Mumsnet has not checked the qualifications of anyone posting here. If you need help urgently or expert advice, please see our domestic violence webguide and/or relationships webguide. Many Mumsnetters experiencing domestic abuse have found this thread helpful: Listen up, everybody

My ex is playing mind games

17 replies

Sarahkate1792 · 10/12/2017 00:22

I’ve done everything I could to keep my boyfriend happy this past year and half, but he’s treated me like rubbish however I can’t help loving him
We broke up a few weeks ago but we’ve been in contact by email because he’s blocked my number however he’s asking for us to try again but won’t unblock my number? Also he’s wanting to go to Australia for a month next March on his own and maybe get a works visa for a year why doesn’t he be single?
I would love to go to Australia with him for a holiday but he won’t even consider it also I can only go for 2 weeks and I have two 8 month old Dalmatians which are my ex’s as well even though he hasn’t done anything for them or paid for them since we got them at 8 weeks.
I love him so much that I don’t want to let go but I would love peoples opinion or experiences. He is / was a cocaine user I don’t know if he still is. I hate drugs but he came to me for help and support beginning last year as I’d known him for 6 years then but on and off talking. I’ve done everything I can to keep him happy and get better but whenever I need anything he turns it around
I don’t know what to do?

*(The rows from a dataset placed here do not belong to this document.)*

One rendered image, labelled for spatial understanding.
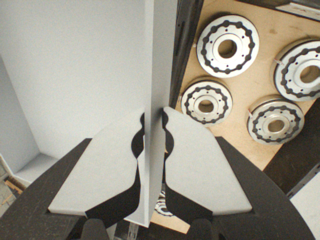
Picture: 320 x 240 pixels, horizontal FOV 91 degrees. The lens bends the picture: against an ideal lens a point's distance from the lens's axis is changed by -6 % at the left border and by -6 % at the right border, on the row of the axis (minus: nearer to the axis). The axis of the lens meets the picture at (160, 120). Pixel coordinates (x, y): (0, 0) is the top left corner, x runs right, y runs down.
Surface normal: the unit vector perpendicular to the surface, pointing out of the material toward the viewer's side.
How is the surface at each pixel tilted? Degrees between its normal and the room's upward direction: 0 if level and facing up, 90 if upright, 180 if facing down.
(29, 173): 90
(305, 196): 0
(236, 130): 0
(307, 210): 0
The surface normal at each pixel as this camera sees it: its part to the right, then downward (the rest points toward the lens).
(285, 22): -0.25, 0.50
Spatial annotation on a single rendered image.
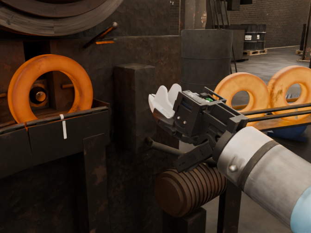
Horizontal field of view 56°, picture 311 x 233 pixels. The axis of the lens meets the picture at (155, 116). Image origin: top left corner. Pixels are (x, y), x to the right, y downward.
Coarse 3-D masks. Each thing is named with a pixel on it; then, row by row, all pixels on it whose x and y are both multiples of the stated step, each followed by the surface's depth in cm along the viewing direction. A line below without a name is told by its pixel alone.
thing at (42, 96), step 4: (32, 88) 71; (36, 88) 71; (40, 88) 71; (32, 92) 70; (36, 92) 70; (40, 92) 70; (44, 92) 71; (32, 96) 70; (36, 96) 70; (40, 96) 71; (44, 96) 71; (32, 100) 71; (36, 100) 70; (40, 100) 71; (44, 100) 73
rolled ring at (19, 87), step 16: (32, 64) 59; (48, 64) 61; (64, 64) 63; (16, 80) 58; (32, 80) 60; (80, 80) 67; (16, 96) 58; (80, 96) 68; (16, 112) 59; (32, 112) 61
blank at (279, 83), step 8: (280, 72) 79; (288, 72) 78; (296, 72) 78; (304, 72) 79; (272, 80) 80; (280, 80) 79; (288, 80) 79; (296, 80) 79; (304, 80) 79; (272, 88) 79; (280, 88) 79; (304, 88) 82; (272, 96) 80; (280, 96) 80; (304, 96) 82; (272, 104) 80; (280, 104) 81; (288, 104) 81; (272, 112) 83; (280, 112) 81; (288, 120) 82; (296, 120) 83
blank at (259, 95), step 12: (240, 72) 79; (228, 84) 77; (240, 84) 77; (252, 84) 78; (264, 84) 78; (216, 96) 78; (228, 96) 78; (252, 96) 80; (264, 96) 79; (252, 108) 80; (264, 108) 80
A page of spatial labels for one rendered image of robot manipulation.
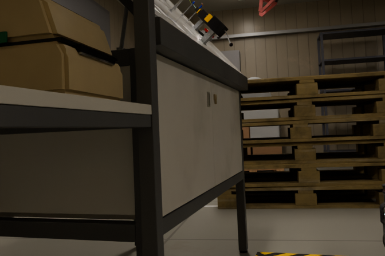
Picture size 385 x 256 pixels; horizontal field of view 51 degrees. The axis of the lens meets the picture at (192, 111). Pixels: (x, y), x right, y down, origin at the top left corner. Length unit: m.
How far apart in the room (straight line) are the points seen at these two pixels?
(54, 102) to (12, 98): 0.07
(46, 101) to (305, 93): 2.73
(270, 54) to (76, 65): 7.36
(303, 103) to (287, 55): 4.82
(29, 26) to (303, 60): 7.41
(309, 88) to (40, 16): 2.66
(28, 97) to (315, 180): 2.80
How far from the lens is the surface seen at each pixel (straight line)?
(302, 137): 3.14
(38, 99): 0.51
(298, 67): 7.90
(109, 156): 0.96
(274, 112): 6.89
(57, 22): 0.67
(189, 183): 1.19
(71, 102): 0.57
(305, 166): 3.14
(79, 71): 0.65
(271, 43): 7.97
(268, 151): 5.11
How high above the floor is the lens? 0.60
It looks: 3 degrees up
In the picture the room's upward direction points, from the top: 2 degrees counter-clockwise
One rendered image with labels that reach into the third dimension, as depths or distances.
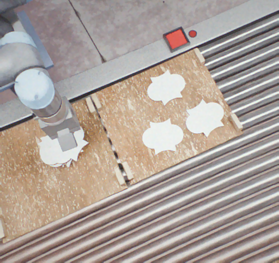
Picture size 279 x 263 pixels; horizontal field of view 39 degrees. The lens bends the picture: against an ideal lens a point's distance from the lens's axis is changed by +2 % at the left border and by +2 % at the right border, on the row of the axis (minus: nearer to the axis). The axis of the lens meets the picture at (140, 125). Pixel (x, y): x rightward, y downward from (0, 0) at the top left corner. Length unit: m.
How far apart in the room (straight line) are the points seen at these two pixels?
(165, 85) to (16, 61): 0.59
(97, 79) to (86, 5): 1.36
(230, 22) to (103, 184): 0.75
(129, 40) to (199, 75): 1.22
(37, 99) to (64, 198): 0.52
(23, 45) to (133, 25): 1.72
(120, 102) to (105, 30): 1.30
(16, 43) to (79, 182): 0.54
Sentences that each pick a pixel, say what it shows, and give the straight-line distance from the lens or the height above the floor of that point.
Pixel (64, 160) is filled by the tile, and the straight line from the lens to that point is 1.26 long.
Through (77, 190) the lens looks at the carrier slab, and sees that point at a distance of 1.30.
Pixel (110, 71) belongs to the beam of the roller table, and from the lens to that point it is 1.43.
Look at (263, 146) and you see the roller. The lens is 1.35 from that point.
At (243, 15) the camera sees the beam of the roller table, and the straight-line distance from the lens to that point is 1.55.
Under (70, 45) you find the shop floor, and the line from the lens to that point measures 2.60.
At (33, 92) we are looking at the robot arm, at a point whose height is 1.44.
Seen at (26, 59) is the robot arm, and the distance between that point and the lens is 0.93.
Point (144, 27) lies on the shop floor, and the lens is 2.60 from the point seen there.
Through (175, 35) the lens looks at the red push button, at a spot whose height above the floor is 0.93.
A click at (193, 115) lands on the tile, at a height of 0.95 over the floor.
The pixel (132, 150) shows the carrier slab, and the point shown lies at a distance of 1.30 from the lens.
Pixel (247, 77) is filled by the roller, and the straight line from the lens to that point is 1.43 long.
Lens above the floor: 2.19
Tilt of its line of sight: 71 degrees down
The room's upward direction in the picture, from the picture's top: 12 degrees counter-clockwise
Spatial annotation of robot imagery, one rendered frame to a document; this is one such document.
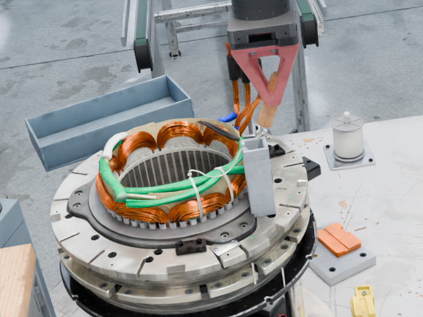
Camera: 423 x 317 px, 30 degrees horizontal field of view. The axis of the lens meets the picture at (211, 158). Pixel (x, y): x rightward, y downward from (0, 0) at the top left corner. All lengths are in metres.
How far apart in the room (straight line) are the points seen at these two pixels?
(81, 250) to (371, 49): 3.04
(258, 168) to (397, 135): 0.80
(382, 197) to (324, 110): 1.90
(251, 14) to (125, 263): 0.31
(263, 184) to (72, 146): 0.41
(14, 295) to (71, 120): 0.45
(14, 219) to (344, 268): 0.52
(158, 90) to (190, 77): 2.43
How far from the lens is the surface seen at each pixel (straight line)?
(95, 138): 1.22
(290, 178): 0.97
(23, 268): 0.97
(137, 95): 1.33
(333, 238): 1.34
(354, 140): 1.53
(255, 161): 0.87
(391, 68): 3.65
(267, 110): 0.83
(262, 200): 0.90
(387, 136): 1.64
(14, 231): 1.15
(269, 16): 0.78
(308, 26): 2.27
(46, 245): 2.84
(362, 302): 1.22
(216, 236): 0.88
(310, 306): 1.22
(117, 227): 0.92
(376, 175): 1.52
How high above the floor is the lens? 1.64
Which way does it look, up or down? 32 degrees down
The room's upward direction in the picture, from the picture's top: 9 degrees counter-clockwise
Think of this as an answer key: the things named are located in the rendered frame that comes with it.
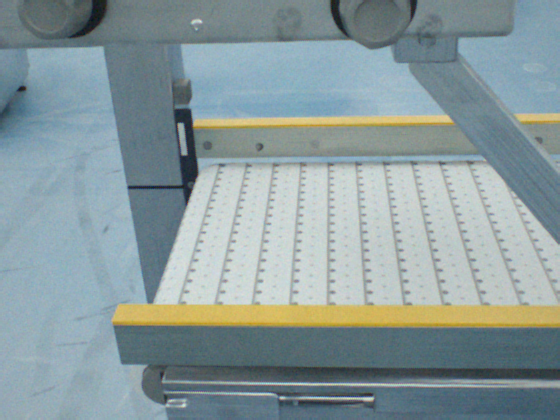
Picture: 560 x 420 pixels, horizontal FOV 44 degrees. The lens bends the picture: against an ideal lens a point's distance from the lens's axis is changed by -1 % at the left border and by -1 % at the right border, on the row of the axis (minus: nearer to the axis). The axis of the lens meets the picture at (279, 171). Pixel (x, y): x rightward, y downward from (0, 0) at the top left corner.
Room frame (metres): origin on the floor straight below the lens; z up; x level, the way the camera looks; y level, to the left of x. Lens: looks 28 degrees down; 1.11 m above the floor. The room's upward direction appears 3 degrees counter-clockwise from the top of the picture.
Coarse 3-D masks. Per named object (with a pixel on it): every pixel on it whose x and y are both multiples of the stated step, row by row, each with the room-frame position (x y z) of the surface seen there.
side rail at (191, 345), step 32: (128, 352) 0.31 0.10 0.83; (160, 352) 0.31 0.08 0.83; (192, 352) 0.31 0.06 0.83; (224, 352) 0.31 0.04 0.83; (256, 352) 0.31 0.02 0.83; (288, 352) 0.31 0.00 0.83; (320, 352) 0.30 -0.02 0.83; (352, 352) 0.30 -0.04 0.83; (384, 352) 0.30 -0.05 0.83; (416, 352) 0.30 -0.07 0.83; (448, 352) 0.30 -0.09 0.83; (480, 352) 0.30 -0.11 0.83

I don’t understand why I have to email him instead of him unblocking my number to talk.
Advise would be great? I’m 25 and I just want to be treated right by a guy for a change

OP posts:
lucylouuu · 10/12/2017 00:27

it doesn't sound like a great relationship and you shouldn't spend all your time trying to make him happy or trying to do the right thing for him. was the cocaine use a problem? my ex used it all the time and I too spent all my time trying to please him and not make him angry etc.

why did you two break up? if there's a reason you broke up then you shouldn't be together

bingebiscuiteater · 10/12/2017 00:30

May be he wants to take some revenge on you for some reason. Stay away! Dont go.

Sarahkate1792 · 10/12/2017 00:31

Cocaine was one of the problems he used to go missing for a couple of days I ended up looking for him every time. We broke up because he didn’t know whether he loved me and our two dogs were too hard work for him, we were a burden to him as he couldn’t do his hobbies supposedly.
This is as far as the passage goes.